Ähnlich denkt auch Peter Obst, der Vorsitzende des VfL Stuttgart. Die beiden Kunstrasenplätze im Neckarpark dürfen Flüchtlinge schon jetzt außerhalb der Trainingszeiten benutzen, auch der vereinseigene Spielplatz steht den Familien offen. Obst möchte aber auch Mitglieder für den Verein gewinnen und setzt dabei auf die Hilfe von Jean-Jacques Ebongue. Der Kameruner spielt Fußball in der Kreisligamannschaft und spricht fünf Sprachen fließend. „Sie sollen das Gefühl haben: Hier bin ich gut aufgehoben und willkommen“, sagt Obst.
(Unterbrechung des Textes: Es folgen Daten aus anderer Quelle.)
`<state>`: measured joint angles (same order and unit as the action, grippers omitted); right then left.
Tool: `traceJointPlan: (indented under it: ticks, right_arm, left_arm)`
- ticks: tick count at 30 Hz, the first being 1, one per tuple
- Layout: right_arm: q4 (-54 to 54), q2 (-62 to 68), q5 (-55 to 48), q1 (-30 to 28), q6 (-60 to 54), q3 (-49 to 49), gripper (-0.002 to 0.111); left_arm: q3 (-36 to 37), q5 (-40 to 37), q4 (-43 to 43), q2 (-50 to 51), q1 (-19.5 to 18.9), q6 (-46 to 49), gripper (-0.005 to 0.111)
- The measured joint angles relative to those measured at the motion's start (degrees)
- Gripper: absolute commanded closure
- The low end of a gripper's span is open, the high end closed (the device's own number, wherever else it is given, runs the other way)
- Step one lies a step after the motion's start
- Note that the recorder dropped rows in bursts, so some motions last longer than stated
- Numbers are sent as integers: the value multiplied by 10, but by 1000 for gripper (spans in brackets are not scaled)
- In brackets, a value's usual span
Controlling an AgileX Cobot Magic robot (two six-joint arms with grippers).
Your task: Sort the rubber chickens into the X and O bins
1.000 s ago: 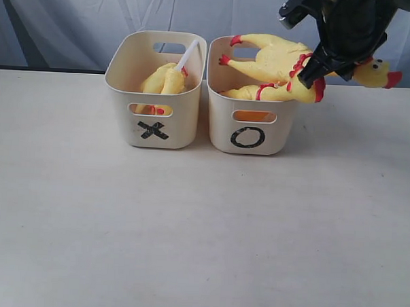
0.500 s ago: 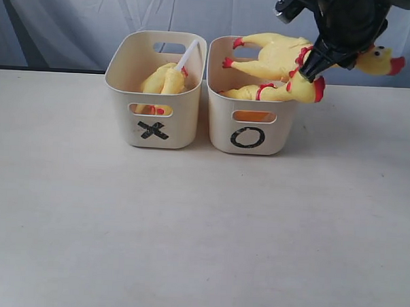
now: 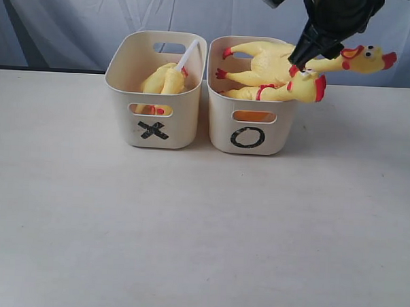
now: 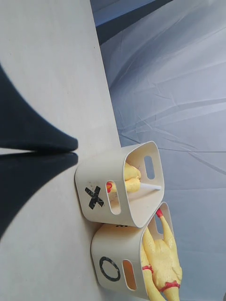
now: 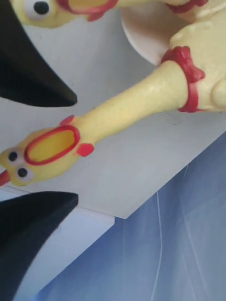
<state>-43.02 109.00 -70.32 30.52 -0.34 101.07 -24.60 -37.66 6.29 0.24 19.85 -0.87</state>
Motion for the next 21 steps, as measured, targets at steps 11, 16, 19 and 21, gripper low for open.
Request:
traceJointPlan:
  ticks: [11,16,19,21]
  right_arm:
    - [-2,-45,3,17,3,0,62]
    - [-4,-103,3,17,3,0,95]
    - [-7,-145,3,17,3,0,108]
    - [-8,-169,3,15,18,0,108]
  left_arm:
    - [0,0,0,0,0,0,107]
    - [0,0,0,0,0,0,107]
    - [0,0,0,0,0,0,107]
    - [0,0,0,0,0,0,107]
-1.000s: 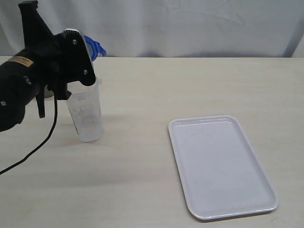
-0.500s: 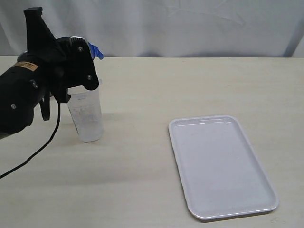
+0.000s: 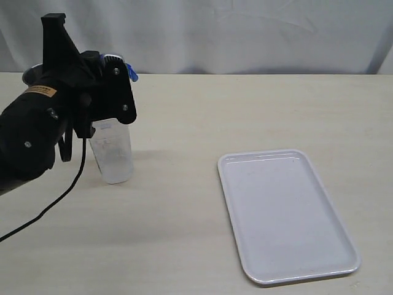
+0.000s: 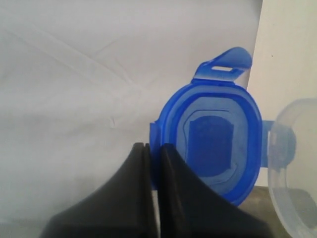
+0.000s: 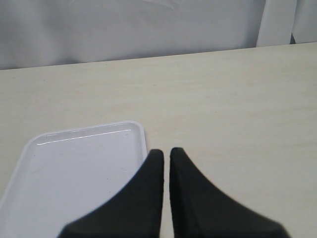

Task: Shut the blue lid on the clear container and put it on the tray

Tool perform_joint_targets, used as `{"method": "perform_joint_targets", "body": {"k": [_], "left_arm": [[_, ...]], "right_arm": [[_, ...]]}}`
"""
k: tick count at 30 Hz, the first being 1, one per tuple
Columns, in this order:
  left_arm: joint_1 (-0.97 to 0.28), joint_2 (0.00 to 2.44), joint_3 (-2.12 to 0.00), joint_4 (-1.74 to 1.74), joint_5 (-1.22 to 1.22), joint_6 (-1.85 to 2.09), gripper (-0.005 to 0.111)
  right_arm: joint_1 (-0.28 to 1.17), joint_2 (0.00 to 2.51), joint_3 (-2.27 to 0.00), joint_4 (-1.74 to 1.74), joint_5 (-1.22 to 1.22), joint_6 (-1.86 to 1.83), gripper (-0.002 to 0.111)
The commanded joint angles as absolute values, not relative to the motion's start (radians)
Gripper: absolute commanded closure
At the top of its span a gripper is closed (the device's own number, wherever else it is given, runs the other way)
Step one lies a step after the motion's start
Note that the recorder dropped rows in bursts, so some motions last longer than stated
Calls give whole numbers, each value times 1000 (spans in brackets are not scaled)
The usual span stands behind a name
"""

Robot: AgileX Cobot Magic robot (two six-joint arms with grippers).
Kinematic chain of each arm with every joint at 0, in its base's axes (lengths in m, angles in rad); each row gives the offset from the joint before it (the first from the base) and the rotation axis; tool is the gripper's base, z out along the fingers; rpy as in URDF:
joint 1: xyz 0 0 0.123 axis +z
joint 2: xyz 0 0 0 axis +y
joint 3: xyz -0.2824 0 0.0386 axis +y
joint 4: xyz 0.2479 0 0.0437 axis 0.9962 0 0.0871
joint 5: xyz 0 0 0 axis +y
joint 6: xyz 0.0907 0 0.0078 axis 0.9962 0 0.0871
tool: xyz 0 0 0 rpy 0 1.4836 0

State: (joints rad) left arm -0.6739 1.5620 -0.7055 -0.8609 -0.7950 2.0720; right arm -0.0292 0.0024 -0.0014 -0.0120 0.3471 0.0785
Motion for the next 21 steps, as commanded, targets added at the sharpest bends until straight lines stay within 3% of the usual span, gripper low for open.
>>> {"method": "perform_joint_targets", "body": {"k": [1,21], "left_arm": [[-675,1563,-709,-890,-814,2078,107],[-736,1552,-709,-981,-854,2138,107]], "right_arm": [[-33,0,0,-13,340,80,104],[-33,0,0,-13,340,80,104]]}}
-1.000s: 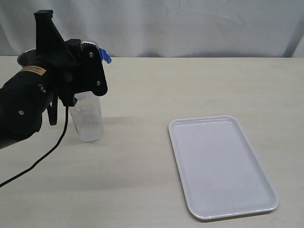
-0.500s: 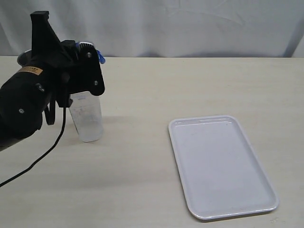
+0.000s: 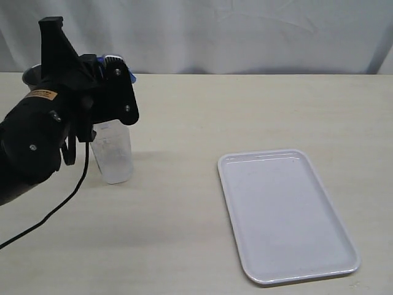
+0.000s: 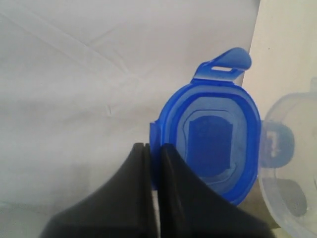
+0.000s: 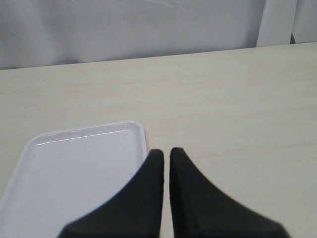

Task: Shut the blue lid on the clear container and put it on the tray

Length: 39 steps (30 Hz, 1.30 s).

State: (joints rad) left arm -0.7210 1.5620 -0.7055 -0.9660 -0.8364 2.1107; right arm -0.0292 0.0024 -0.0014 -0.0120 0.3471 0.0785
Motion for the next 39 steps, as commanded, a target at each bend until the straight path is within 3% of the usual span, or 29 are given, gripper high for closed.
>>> {"method": "perform_joint_targets", "body": {"k": [1,19,39], "left_arm": [[-736,1547,-709,-981,-854,2138,107],[-736,1505,-654,-978,-843,2138,107],[-820,1505,-652,-1050,-844,2138,107]], "right_arm": [[-33,0,0,-13,340,80,104],[-33,0,0,-13,340,80,104],[-33,0,0,-13,340,80,104]]}}
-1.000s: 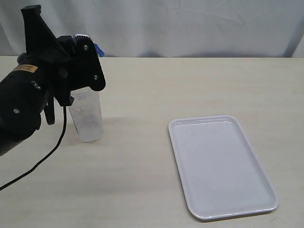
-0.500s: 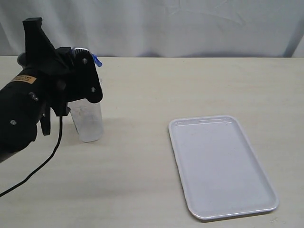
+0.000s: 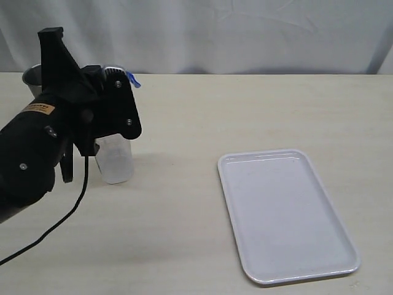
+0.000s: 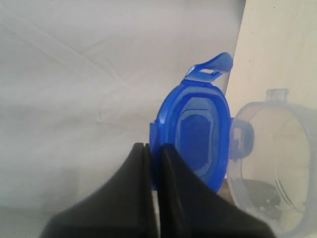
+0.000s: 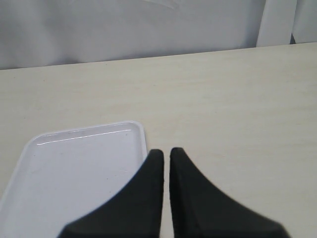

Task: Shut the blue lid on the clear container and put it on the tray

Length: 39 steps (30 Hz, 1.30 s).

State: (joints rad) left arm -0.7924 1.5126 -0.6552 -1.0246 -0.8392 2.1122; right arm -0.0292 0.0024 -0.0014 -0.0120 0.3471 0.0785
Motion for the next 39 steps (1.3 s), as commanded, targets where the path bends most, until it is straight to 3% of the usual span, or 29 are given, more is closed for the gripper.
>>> {"method": "perform_joint_targets", "body": {"k": [1,39], "left_arm": [[-827,1505,-652,-1064,-838,2138,107],[-863,1505,-652,-1286,-649,2138,107]], "right_arm": [[-33,0,0,-13,340,80,104],[-33,0,0,-13,340,80,104]]}}
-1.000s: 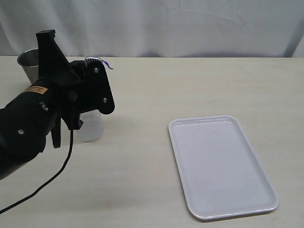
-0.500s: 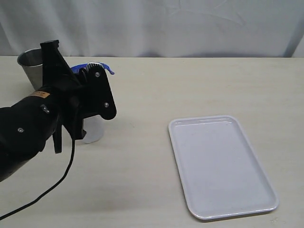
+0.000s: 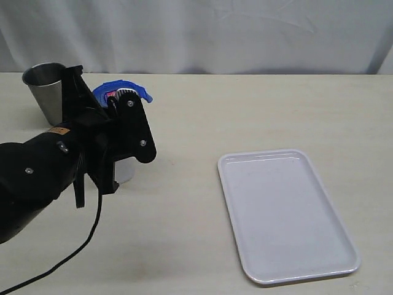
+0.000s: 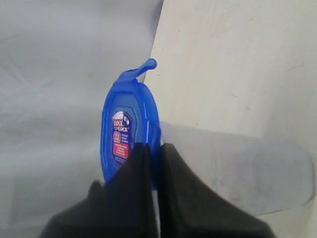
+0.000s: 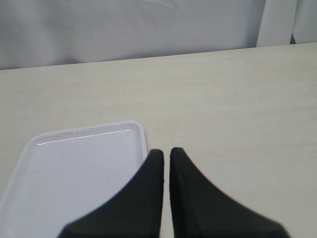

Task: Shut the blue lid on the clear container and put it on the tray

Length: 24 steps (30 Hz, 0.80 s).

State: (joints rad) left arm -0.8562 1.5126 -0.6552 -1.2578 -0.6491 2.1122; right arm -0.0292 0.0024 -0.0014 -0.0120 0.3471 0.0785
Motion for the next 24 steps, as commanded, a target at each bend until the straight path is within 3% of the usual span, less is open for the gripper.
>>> {"method": "perform_joint_targets", "body": {"k": [1,24], "left_arm": [[-863,1505,-652,-1289,-653,2138,107],[-863,1505,-652,-1344,-637,2138,107]], "right_arm": [[-33,0,0,-13,340,80,104],[-33,0,0,-13,340,80,104]]}}
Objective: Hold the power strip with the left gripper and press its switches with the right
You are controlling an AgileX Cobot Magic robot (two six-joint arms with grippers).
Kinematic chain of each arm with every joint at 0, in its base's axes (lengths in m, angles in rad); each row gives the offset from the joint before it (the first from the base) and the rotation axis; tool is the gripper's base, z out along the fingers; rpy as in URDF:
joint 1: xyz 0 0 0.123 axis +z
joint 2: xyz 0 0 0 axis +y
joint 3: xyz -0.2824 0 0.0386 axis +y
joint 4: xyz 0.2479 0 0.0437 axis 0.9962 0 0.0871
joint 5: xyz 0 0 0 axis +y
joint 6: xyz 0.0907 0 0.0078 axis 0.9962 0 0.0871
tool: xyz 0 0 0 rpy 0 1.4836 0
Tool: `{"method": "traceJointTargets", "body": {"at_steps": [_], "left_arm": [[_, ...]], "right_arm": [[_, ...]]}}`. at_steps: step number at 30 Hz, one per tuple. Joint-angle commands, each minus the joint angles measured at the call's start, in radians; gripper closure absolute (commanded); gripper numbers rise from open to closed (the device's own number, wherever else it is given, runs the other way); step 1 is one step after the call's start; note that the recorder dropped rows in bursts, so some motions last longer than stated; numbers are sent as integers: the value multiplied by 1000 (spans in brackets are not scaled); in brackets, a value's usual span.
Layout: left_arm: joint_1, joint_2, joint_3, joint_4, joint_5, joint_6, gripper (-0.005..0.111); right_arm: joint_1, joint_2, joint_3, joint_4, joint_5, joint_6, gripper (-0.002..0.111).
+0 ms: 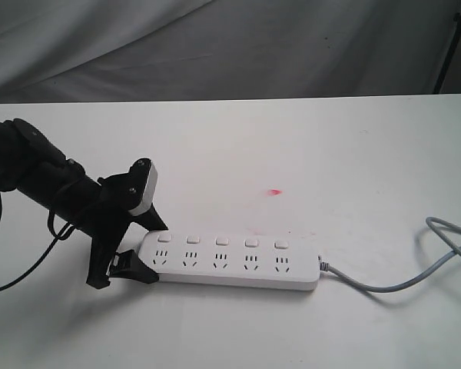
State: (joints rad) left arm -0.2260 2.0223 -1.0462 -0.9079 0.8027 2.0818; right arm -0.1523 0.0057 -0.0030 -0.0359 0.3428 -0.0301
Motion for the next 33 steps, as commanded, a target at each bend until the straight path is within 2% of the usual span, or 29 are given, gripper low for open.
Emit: {"method": "traceJointTargets", "body": {"at_steps": [1,3,8,33], "left_arm": [[-5,-3,-4,-3,5,-10,82],[-5,-1,-4,-3,5,-10,91],[-5,1,-4,1,5,-10,100],[-5,3,-4,3,6,-10,100]], "right_arm": [[4,-6,3,2,-1,-7,108],[4,-6,3,2,-1,-7,108],[4,-6,3,2,-1,-7,108],[4,-6,3,2,-1,-7,108]]}}
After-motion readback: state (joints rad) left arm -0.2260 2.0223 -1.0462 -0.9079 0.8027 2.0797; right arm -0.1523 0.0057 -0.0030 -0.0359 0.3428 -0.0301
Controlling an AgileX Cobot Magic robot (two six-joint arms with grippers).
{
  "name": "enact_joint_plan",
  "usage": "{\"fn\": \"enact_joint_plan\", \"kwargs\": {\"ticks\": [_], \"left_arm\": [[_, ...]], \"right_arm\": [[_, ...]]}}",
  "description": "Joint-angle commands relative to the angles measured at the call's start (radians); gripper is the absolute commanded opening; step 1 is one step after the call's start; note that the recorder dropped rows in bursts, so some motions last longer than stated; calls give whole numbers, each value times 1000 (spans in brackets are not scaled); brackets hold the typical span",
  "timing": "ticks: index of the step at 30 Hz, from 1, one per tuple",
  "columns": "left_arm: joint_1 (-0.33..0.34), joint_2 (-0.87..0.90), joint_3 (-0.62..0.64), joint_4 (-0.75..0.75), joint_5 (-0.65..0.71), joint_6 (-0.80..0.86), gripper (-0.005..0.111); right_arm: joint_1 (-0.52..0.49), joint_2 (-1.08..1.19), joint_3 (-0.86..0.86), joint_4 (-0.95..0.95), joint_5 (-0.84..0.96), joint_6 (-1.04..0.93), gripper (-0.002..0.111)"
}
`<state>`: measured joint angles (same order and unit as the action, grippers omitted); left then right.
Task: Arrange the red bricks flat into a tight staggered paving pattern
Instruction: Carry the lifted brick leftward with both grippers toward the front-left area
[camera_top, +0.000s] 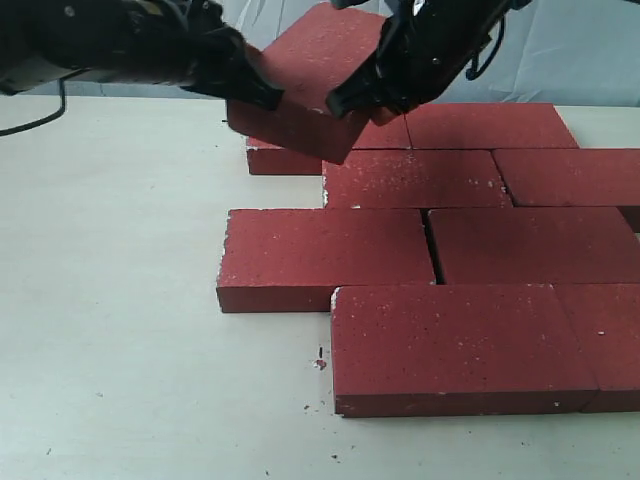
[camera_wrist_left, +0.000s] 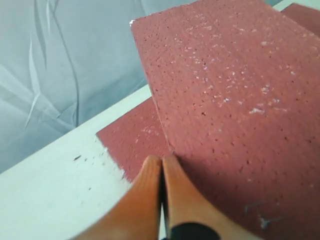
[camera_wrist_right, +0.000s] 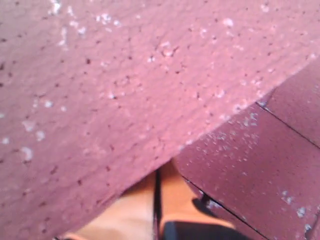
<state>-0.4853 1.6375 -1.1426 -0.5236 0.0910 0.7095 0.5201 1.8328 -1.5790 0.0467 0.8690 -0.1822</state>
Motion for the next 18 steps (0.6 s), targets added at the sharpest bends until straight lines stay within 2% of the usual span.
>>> {"fn": "enact_joint_plan", "kwargs": {"ticks": [1, 6, 18], "left_arm": [[37, -66, 105, 11, 22, -13, 0], [146, -135, 216, 51, -11, -17, 0], [382, -147, 366, 70, -56, -23, 0]], "right_arm": [[99, 26, -11, 146, -148, 0, -1], [180, 97, -11, 165, -236, 0, -1], [324, 253, -11, 176, -455, 0, -1]]}}
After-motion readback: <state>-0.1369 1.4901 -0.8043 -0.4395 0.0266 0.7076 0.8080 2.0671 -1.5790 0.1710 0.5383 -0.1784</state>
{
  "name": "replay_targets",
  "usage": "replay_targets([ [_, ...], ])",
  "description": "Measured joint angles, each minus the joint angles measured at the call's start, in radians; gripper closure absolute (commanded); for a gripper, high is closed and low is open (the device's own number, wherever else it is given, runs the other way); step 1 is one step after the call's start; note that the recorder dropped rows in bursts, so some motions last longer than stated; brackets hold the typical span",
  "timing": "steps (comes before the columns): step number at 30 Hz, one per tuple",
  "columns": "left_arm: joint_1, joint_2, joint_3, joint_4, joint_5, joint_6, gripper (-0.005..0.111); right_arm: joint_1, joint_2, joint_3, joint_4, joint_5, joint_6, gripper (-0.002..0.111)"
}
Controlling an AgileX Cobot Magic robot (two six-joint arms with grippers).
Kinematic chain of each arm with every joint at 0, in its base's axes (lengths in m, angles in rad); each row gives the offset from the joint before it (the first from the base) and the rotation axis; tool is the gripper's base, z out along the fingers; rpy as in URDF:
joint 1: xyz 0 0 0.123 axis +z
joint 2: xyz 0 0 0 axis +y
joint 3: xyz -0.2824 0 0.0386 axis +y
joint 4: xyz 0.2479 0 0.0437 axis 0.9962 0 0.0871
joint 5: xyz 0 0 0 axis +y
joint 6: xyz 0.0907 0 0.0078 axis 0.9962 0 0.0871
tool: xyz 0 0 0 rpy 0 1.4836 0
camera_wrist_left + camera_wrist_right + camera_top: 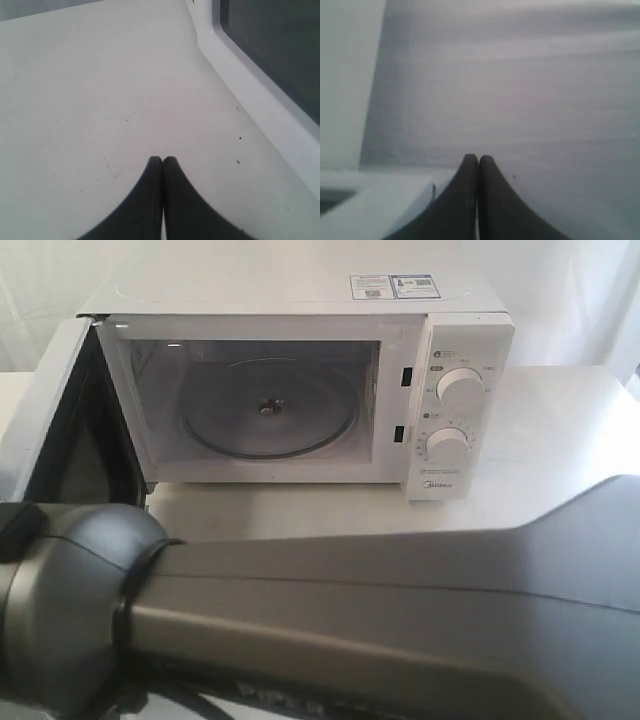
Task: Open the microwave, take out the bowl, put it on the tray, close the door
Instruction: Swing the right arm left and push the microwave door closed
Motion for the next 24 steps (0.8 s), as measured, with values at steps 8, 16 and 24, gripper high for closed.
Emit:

Der VfL Stuttgart hat durch Angebote wie dem Fest der Nationen oder Schwimmen für muslimische Frauen Preise für gelungene Integration gewonnen. Peter Obst ist froh, dass vergangene Woche auch die die Versicherungsfrage geregelt. Die Flüchtlinge sind während der aktiven Teilnahme an einem Sportangebot eines Vereins, der Mitglied im WLSB ist, versichert. Peter Obst und seine Mitstreiter wissen, dass es der Sport allein nicht richten kann. Doch er hilft, dass die Menschen den Kopf frei bekommen, Energie ablassen und neues Selbstbewusstsein tanken können. Und natürlich hilft der Sport auch dabei, Freunde finden und ein Netzwerk in der neuen Umgebung aufzubauen.